* WHAT YOU HAVE TO DO *
The expected output is every line of the data exactly as shown, minus the images.

─── EXCERPTED RECORDS

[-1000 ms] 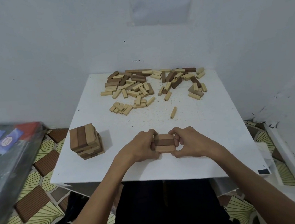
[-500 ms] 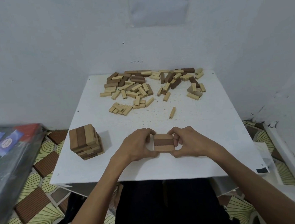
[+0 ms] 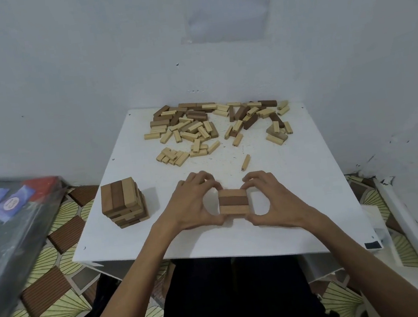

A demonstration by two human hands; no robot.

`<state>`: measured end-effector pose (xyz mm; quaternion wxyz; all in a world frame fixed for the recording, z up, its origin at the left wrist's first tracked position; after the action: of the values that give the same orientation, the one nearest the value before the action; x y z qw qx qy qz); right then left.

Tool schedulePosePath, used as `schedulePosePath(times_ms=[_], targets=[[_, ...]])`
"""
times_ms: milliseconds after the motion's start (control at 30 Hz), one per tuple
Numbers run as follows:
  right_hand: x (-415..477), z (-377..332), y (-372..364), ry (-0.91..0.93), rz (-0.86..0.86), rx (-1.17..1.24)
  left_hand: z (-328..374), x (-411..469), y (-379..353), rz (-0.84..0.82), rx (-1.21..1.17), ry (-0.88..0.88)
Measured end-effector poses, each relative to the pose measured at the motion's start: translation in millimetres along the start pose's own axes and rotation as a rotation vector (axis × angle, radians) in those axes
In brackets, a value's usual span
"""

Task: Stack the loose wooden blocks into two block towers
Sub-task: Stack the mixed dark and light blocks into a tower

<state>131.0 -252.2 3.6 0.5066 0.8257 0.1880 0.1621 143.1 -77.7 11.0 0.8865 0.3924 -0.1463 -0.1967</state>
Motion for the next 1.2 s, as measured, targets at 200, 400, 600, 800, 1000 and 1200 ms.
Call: schedulePosePath(times_ms=[200,400,600,800,1000,1200], targets=[[24.8,-41.7,42.8,0.106,0.079,0.042,35.6,-5.0,65.5,0.05,0.074,-0.129],[56.3,-88.1,57.4,0.2,0.106,-0.001,27.9,-21.2,120.3,0.096,0.139,-0.147],[94.4,-136.9,51.0,0.284,0.097,-0.037,1.7,-52.0,163.1,0.17,0.095,-0.112],[129.3,-178.7,20.3,0.351,0.038,-0.038,-42.0,-91.7,188.7,0.198,-0.163,0.061],[153.6,-205.6,-8.0,0.362,-0.051,-0.036,-85.4,-123.1,201.6,0.28,-0.324,0.171],[163.7,-211.7,-21.2,0.354,-0.105,-0.052,-105.3,-131.4,201.9,0.304,-0.368,0.22]])
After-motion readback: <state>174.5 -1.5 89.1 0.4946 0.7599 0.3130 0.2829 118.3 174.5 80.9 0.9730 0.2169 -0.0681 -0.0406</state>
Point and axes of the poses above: each hand's wrist, its own x-axis towards the middle knuckle, its own y-axis out of the back of the hand, z = x × y, the point moved 10 cm from there along x, towards the middle knuckle, and after that the axes turned 14 degrees about -x, right-handed, at the moved point
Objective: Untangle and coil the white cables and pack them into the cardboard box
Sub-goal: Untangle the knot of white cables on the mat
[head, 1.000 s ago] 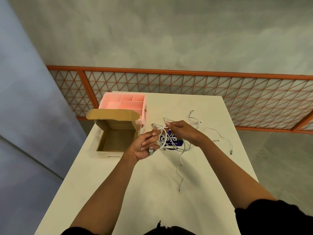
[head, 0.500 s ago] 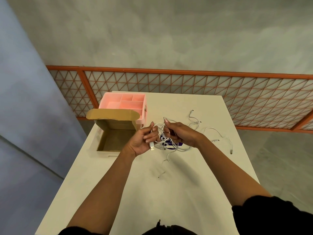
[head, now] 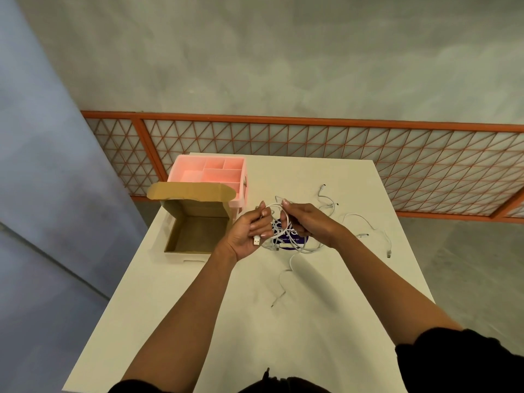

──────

* RESULT *
[-1000 ms] 
[-500 ms] 
[+0 ms] 

A demonstration by two human hands; no robot.

`<state>`: measured end-effector pose (xyz mm; quaternion wxyz; all in a world frame fixed for the recording, z up, its origin at the left wrist's first tracked position; after the action: of the values that give the same orientation, the one nearest the value before the action; x y z qw qx qy qz); right then left.

Tool schedulePosePath, used as `schedulePosePath(times_ms=[_], targets=[[_, ...]])`
"""
times_ms: milliseconds after the motion's start (control at 30 Hz), one per tuple
Numbers run as follows:
  right_hand: x (-415..477), z (-377..332), y (-372..364), ry (-0.91..0.93), rz (-0.86..0.86), rx (-1.17..1.24)
  left_hand: z (-328..374), x (-411..469), y (-379..353), rz (-0.84..0.82), rx (-1.21..1.17), ry (-0.88..0.88)
Measured end-effector poses, each relative to the pose measured at the motion's start: translation in millimetres along the start pose's own axes and rotation as a rotation vector (axis × angle, radians) in those axes
In brackets, a value's usual span
"""

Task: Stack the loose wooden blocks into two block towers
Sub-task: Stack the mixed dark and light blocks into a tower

<state>131.0 -252.2 3.6 0.5066 0.8257 0.1880 0.1621 143.1 -77.7 11.0 0.8865 0.3924 -0.1463 -0.1967</state>
Motion for the next 1.2 s, as measured, targets at 200, 400, 600, 800, 1000 and 1200 ms.
Call: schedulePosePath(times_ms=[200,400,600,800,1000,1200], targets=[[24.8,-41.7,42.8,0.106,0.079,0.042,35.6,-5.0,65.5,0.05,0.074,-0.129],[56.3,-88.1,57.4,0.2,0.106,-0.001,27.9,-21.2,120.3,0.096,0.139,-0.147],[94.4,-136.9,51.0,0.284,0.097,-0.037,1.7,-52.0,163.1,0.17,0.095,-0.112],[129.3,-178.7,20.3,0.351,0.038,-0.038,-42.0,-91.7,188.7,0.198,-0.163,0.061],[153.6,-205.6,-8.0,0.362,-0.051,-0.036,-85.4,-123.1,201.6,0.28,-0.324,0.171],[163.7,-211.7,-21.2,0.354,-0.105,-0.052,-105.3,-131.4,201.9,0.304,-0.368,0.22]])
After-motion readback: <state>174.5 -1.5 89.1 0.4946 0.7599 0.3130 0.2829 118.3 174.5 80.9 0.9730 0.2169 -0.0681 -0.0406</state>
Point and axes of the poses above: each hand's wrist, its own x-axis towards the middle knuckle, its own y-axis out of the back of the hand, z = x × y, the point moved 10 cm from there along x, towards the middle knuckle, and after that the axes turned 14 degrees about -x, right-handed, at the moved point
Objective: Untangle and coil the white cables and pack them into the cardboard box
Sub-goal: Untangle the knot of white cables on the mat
[head, 1.000 s ago] 
[head, 0.500 s ago] 
[head, now] 

Nothing further is required of the output.